▶ Activity
Would you please repeat the material exactly, from the first line to the last?
=====
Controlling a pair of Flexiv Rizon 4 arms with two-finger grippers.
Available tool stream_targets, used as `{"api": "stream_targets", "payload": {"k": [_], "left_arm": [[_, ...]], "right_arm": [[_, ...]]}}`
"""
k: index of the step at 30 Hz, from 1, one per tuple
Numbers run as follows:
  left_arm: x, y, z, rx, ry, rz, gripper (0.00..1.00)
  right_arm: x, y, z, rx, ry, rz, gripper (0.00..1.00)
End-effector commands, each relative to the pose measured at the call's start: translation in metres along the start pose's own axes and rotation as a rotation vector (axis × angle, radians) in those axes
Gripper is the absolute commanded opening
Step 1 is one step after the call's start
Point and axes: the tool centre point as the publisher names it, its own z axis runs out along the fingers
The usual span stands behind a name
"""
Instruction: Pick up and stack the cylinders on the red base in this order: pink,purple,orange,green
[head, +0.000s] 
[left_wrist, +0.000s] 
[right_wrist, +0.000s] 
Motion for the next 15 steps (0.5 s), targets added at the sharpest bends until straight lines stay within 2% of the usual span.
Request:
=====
▶ Answer space
Controlling a pair of Flexiv Rizon 4 arms with two-finger grippers.
Available tool stream_targets, used as `{"api": "stream_targets", "payload": {"k": [_], "left_arm": [[_, ...]], "right_arm": [[_, ...]]}}`
"""
k: index of the step at 30 Hz, from 1, one per tuple
Numbers run as follows:
  left_arm: x, y, z, rx, ry, rz, gripper (0.00..1.00)
  right_arm: x, y, z, rx, ry, rz, gripper (0.00..1.00)
End-effector commands, each relative to the pose measured at the call's start: translation in metres along the start pose's own axes and rotation as a rotation vector (axis × angle, radians) in those axes
Gripper is the absolute commanded opening
Step 1 is one step after the call's start
Point and axes: the tool centre point as the publisher names it, its own z axis runs out along the fingers
The usual span stands behind a name
"""
Instruction: Pick up and stack the cylinders on the red base in this order: pink,purple,orange,green
[head, +0.000s] 
[left_wrist, +0.000s] 
[right_wrist, +0.000s] 
Motion for the next 15 steps (0.5 s), targets added at the sharpest bends until straight lines stay within 2% of the usual span.
Request:

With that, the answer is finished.